Hints for reversing AI6WIN Engine

[etai2019]

Hello, hope you are doing well. Thanks for making this amazing tool! It truly unmystefied the packing logic and the underlying VM.

Do you happen to have any blogs or tutorials about how to reverse the AI6WIN engine? I am genuinely interested in understanding how you unraveled such a complex engine and its VM. Or would you please give some hints on how to approach this? I'd like to give it a try and see if I can figure out its packing and VM logic on my own.

[TesterTesterov]

@etai2019, there was a very good and very obscure starter tutorial in Russian, but it is long dead (10+ years) by now.
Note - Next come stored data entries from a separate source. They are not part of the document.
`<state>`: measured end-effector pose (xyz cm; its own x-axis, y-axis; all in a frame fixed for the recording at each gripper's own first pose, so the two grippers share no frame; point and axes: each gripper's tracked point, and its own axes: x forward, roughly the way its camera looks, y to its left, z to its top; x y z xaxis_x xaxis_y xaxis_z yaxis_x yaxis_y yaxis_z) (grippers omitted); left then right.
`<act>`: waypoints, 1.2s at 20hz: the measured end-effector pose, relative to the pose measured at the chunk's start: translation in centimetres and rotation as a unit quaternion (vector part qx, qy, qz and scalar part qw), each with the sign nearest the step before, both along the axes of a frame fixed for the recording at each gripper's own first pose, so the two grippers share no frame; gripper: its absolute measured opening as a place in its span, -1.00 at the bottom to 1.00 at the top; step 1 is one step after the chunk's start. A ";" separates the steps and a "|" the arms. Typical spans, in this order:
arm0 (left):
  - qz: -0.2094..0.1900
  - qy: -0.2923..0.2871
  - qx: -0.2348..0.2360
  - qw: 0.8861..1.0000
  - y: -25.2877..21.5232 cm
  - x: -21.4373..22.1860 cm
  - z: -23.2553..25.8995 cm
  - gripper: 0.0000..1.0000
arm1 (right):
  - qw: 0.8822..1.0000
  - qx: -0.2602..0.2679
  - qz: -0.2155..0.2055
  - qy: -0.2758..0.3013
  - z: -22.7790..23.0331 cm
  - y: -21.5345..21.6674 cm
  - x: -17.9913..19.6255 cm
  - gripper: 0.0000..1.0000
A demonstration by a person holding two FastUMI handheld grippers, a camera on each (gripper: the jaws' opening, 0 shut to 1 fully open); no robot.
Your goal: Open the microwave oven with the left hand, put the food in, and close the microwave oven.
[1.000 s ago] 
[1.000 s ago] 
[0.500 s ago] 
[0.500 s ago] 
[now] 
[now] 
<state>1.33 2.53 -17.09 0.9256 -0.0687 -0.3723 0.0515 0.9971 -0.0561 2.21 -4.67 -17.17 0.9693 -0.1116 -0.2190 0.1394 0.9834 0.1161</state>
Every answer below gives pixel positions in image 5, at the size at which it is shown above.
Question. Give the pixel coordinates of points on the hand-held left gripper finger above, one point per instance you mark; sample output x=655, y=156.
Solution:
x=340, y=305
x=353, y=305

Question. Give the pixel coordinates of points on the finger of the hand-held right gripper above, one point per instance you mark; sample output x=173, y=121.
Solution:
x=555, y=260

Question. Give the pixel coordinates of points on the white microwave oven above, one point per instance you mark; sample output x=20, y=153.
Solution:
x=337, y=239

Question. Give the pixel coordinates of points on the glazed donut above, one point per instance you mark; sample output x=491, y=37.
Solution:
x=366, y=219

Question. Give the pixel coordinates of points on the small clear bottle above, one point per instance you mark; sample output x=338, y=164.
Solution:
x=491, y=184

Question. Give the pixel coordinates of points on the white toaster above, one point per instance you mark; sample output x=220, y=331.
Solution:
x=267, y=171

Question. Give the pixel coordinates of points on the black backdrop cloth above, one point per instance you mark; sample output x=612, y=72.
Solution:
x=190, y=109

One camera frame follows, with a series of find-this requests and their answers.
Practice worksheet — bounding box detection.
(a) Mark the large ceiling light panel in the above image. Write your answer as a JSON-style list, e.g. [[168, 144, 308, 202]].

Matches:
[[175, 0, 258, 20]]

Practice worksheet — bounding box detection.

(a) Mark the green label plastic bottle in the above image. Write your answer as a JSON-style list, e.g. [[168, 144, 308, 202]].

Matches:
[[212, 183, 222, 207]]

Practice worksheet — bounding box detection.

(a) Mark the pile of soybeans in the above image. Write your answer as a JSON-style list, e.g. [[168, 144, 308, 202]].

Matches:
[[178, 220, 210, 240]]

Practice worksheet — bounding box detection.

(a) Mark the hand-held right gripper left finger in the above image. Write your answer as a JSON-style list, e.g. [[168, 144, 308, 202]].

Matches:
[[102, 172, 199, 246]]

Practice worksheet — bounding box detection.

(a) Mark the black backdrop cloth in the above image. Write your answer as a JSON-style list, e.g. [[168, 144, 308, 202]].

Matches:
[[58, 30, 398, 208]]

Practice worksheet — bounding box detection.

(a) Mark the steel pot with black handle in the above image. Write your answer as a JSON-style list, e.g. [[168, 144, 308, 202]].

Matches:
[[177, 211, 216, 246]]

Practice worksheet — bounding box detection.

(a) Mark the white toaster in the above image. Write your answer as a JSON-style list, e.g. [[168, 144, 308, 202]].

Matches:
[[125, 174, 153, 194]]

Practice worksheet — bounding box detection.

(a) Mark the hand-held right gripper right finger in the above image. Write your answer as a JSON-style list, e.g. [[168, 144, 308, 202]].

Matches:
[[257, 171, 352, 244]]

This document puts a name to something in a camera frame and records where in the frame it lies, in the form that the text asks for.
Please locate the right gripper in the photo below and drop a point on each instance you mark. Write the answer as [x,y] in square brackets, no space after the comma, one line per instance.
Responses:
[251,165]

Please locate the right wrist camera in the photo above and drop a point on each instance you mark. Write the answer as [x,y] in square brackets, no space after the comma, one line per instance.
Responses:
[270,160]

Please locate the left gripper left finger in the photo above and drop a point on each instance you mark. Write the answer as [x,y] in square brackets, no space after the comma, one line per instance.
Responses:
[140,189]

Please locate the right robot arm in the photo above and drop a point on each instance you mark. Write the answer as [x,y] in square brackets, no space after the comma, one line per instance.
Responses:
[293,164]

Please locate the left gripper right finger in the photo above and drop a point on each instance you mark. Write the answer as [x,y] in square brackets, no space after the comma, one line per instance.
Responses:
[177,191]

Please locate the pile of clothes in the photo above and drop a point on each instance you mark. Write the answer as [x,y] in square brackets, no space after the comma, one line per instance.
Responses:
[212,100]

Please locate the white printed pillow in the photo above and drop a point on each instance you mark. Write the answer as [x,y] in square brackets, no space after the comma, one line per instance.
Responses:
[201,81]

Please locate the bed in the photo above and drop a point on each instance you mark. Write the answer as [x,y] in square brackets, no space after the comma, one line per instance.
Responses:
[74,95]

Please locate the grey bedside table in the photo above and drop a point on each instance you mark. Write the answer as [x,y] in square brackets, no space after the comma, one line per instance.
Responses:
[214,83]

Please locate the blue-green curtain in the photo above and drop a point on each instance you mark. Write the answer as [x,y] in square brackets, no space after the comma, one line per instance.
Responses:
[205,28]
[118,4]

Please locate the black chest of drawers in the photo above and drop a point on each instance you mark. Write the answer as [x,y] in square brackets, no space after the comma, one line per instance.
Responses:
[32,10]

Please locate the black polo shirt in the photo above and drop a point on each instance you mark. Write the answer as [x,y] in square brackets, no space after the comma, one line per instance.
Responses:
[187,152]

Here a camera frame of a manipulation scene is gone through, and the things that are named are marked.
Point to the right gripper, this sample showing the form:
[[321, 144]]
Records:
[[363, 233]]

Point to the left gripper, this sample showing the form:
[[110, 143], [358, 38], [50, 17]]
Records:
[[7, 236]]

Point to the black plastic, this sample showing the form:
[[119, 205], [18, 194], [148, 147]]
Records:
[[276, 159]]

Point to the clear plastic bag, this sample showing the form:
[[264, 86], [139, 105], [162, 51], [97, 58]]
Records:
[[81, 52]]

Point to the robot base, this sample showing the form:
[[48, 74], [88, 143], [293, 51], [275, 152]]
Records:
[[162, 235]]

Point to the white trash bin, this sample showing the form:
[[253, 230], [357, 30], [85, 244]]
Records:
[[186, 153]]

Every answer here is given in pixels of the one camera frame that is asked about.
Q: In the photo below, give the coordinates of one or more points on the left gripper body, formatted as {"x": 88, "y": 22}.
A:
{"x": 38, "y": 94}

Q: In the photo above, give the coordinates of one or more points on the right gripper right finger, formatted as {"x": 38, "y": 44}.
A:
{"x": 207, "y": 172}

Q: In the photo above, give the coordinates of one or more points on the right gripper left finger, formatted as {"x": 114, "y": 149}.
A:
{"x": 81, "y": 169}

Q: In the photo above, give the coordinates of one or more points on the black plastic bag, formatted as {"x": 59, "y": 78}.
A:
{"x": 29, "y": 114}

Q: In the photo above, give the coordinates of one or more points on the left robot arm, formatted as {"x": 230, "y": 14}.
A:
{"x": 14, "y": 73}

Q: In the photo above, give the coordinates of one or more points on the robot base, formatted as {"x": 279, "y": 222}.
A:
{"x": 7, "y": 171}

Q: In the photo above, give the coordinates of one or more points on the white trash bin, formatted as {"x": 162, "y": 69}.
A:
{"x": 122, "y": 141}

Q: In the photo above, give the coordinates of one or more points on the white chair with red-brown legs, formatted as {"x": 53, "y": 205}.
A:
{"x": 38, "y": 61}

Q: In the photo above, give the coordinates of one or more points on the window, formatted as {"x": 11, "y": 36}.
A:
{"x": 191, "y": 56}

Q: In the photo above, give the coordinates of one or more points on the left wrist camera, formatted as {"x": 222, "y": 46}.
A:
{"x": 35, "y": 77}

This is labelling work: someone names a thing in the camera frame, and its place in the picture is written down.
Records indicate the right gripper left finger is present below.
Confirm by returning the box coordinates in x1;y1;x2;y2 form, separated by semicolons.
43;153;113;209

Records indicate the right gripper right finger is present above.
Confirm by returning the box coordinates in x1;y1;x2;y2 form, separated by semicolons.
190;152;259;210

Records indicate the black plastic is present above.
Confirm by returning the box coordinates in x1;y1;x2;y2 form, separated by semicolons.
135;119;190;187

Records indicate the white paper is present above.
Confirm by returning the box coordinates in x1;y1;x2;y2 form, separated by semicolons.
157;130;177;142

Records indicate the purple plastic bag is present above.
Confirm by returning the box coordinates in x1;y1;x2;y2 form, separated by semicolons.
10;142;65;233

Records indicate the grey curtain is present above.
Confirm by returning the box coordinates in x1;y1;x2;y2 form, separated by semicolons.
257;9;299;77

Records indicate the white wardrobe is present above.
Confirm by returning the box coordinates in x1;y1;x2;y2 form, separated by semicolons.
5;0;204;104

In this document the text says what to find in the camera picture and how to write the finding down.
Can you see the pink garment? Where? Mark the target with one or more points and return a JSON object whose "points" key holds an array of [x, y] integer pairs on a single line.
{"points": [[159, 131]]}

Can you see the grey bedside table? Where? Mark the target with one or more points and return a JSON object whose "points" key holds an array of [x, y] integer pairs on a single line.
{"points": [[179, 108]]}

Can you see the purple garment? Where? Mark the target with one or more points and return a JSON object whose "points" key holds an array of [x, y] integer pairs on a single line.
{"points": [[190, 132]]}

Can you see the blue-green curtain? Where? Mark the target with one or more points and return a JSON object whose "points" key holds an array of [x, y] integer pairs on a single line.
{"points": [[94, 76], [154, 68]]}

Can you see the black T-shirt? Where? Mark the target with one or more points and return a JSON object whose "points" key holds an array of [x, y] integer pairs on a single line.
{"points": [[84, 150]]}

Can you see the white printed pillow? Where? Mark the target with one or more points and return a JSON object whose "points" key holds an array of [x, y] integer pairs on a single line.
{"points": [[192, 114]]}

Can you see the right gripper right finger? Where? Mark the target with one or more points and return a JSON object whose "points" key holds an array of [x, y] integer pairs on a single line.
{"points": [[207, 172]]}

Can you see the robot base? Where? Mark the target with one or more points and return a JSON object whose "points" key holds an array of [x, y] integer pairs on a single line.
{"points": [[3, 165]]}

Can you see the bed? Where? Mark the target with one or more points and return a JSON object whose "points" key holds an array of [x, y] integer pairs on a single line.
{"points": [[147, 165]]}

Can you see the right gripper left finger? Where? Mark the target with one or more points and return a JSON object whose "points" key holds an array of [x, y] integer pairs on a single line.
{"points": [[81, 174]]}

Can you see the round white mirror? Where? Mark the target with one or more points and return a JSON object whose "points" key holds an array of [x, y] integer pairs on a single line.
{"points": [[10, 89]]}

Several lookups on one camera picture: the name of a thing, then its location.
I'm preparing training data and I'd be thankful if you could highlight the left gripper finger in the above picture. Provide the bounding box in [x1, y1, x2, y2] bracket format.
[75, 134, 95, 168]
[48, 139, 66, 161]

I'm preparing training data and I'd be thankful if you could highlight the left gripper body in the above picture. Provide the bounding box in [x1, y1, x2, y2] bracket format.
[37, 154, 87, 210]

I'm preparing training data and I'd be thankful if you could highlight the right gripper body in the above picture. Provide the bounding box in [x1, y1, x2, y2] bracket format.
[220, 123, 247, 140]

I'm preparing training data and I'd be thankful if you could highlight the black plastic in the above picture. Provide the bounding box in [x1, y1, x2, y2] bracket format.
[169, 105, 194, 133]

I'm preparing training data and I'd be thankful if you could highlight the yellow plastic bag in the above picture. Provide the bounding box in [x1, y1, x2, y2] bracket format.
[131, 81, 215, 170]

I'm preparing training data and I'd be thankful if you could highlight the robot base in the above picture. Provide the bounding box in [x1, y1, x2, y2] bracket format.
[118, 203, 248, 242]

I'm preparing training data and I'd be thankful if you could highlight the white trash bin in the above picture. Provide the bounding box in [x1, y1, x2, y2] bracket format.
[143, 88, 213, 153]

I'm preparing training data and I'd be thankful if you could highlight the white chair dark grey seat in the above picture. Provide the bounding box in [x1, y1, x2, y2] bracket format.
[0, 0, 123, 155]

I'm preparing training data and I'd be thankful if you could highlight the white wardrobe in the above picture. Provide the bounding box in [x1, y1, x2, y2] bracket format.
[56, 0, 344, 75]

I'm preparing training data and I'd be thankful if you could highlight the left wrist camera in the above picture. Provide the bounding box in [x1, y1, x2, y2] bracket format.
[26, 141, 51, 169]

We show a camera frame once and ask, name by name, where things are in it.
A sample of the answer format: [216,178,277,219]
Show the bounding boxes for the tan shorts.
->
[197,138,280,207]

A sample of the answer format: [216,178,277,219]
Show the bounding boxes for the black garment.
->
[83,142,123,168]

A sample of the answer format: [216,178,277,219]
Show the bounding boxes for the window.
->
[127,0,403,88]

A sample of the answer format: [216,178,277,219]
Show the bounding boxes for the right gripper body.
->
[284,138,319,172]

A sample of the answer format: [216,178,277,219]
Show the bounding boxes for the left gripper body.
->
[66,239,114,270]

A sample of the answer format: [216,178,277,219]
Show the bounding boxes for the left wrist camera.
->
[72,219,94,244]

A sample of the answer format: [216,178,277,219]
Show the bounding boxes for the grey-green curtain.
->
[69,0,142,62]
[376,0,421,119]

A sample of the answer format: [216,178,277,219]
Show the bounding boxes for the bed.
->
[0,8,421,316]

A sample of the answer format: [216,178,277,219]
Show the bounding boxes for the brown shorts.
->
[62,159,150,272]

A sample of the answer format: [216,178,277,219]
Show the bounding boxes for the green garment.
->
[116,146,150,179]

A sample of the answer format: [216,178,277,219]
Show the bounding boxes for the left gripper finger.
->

Not even in Web Archive could I find it anymore.

About how I hacked the logic of the engine. Well, frankly speaking, it was not necessary to reverse it. I just have analyzed the structures and packing methods with HEX editor and some of programming magic. It has quite easy structures to figure out, really. There are much more difficult scripting systems, like that damn scripts of Valkyria Engine (ironically, the tool is not released, as I figured all things except one small but critical moment, which was too pain to figure out). Well, it is possible to figure out all the logic of the commands (personally, I recommend IDA Pro + HEX Rays), but it was not necessary for me; I labeled only the most needed commands after briefly testing them, Still, the additional details were given for me in an issue.

[etai2019]

@TesterTesterov Thanks for your guidance! I am a newbie in this area, cannot understand the logic from just a glance of Hex : )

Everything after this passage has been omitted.